Task directions
Could you retype all of the data below exactly as given?

------ Data extract ------

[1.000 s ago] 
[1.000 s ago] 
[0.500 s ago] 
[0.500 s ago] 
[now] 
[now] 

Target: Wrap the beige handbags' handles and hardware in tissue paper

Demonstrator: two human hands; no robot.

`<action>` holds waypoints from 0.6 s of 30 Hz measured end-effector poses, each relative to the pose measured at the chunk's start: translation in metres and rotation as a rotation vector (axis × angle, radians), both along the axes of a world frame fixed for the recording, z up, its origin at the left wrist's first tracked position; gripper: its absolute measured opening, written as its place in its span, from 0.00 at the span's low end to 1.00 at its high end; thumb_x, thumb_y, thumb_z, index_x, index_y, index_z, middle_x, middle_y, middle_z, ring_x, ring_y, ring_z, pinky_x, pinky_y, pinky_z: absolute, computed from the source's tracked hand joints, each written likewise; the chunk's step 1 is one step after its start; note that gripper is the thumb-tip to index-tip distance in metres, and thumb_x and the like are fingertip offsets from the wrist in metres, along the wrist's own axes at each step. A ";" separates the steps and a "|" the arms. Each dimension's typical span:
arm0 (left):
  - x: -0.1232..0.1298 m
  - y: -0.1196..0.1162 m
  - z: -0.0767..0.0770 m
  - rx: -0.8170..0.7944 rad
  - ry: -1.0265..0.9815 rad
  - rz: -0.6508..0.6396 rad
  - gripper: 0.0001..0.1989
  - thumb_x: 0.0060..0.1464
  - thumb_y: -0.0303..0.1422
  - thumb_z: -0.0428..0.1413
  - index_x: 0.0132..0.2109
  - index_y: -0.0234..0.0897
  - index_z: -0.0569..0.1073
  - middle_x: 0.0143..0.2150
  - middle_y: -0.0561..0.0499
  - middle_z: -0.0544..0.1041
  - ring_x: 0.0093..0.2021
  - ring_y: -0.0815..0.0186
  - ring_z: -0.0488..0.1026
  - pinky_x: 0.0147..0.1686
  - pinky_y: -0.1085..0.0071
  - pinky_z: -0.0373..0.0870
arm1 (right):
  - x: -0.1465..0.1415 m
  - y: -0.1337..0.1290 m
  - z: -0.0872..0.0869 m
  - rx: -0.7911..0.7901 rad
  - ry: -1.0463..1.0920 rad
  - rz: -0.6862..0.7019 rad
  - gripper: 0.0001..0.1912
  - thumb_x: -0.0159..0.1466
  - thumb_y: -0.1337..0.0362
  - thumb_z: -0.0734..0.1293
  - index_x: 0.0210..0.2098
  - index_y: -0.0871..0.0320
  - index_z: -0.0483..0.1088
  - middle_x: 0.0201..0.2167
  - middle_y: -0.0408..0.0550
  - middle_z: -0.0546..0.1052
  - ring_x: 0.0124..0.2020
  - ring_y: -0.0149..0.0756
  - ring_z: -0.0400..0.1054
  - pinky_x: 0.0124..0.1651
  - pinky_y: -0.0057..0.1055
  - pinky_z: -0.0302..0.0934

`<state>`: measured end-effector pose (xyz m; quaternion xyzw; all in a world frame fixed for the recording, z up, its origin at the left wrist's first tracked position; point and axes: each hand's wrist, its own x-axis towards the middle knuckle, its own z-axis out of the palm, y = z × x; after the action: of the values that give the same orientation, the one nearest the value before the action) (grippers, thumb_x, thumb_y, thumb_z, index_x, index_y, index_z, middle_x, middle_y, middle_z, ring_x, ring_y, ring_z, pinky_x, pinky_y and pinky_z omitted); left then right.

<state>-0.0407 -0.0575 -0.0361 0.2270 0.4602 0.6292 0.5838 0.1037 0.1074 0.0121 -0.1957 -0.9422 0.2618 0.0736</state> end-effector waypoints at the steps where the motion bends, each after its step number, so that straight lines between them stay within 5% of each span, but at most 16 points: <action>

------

Answer area
[1.000 s ago] 
[1.000 s ago] 
[0.500 s ago] 
[0.500 s ago] 
[now] 
[now] 

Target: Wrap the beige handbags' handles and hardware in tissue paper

Demonstrator: two human hands; no robot.

`<action>` holds waypoints from 0.6 s of 30 Hz measured end-effector poses, each relative to the pose measured at the chunk's start: translation in metres and rotation as a rotation vector (axis × angle, radians), both along the axes of a world frame fixed for the recording, z up, its origin at the left wrist's first tracked position; gripper: its absolute measured opening, written as its place in its span, from 0.00 at the span's low end to 1.00 at its high end; thumb_x, thumb_y, thumb_z, index_x, index_y, index_z, middle_x, middle_y, middle_z, ring_x, ring_y, ring_z, pinky_x, pinky_y, pinky_z: absolute, computed from the source's tracked hand joints, each written likewise; the chunk's step 1 is one step after its start; note that gripper is the thumb-tip to index-tip distance in metres, and thumb_x and the like are fingertip offsets from the wrist in metres, along the wrist's own axes at each step. A ";" separates the steps and a "|" the arms. Each dimension's typical span:
arm0 (left):
  - x: -0.1232..0.1298 m
  - y: -0.1196..0.1162 m
  - z: -0.0767..0.0770 m
  - rx: -0.8170..0.7944 rad
  - ry: -1.0265..0.9815 rad
  - rz: -0.6508..0.6396 rad
  - gripper: 0.0001..0.1989
  - thumb_x: 0.0060..0.1464
  - thumb_y: -0.0303..0.1422
  - thumb_z: -0.0428..0.1413
  - index_x: 0.0132..0.2109
  - index_y: -0.0234..0.0897
  - index_z: -0.0569..0.1073
  - middle_x: 0.0143..0.2150
  - middle_y: -0.0561..0.0499
  - middle_z: -0.0544..0.1041
  - ring_x: 0.0093..0.2021
  - ring_y: -0.0815..0.0186
  - ring_z: -0.0488..0.1026
  - pinky_x: 0.0147..0.1686
  - pinky_y: -0.1085..0.0071
  - pinky_z: -0.0373..0.0870
arm1 (right):
  - x: -0.1465..0.1415 m
  - y: -0.1337..0.1290 m
  - z: -0.0872..0.0869 m
  - rx: -0.7911..0.7901 rad
  - ry: -1.0463..1.0920 rad
  - rz: -0.6862..0.7019 rad
  - gripper: 0.0001..0.1912
  - thumb_x: -0.0159..0.1466
  - thumb_y: -0.1337..0.0362
  - thumb_z: -0.0734..0.1293
  - index_x: 0.0210..0.2098
  - index_y: -0.0871..0.0320
  - index_z: -0.0483..0.1088
  - middle_x: 0.0201..0.2167
  - middle_y: -0.0408..0.0550
  - middle_z: -0.0546..0.1052
  - ring_x: 0.0124..0.2020
  - ring_y: -0.0149..0.0756
  - ring_z: -0.0400..0.1054
  - pinky_x: 0.0124..0.1651
  - pinky_y: -0.0057..0.1055
  - pinky_z: -0.0302..0.0934

`<state>`: measured end-effector pose (xyz m; quaternion xyzw; all in a world frame fixed for the recording, z up, its origin at the left wrist's first tracked position; point and axes: each hand's wrist, its own x-axis towards the middle knuckle, its own z-axis out of the palm, y = z × x; after the action: of the values that give the same orientation, the one nearest the value before the action) (grippers, thumb_x, thumb_y, thumb_z, index_x, index_y, index_z, middle_x, middle_y, middle_z, ring_x, ring_y, ring_z, pinky_x, pinky_y and pinky_z omitted); left then right.

<state>-0.0407 -0.0575 -0.0361 0.2270 0.4602 0.6292 0.5838 0.1037 0.1074 0.0121 -0.1957 -0.9422 0.2618 0.0736</state> end-effector waypoints at the steps where the motion bends, each after its step number, so that straight lines between them stay within 5% of each span, but at most 16 points: <action>

There is no more to the output.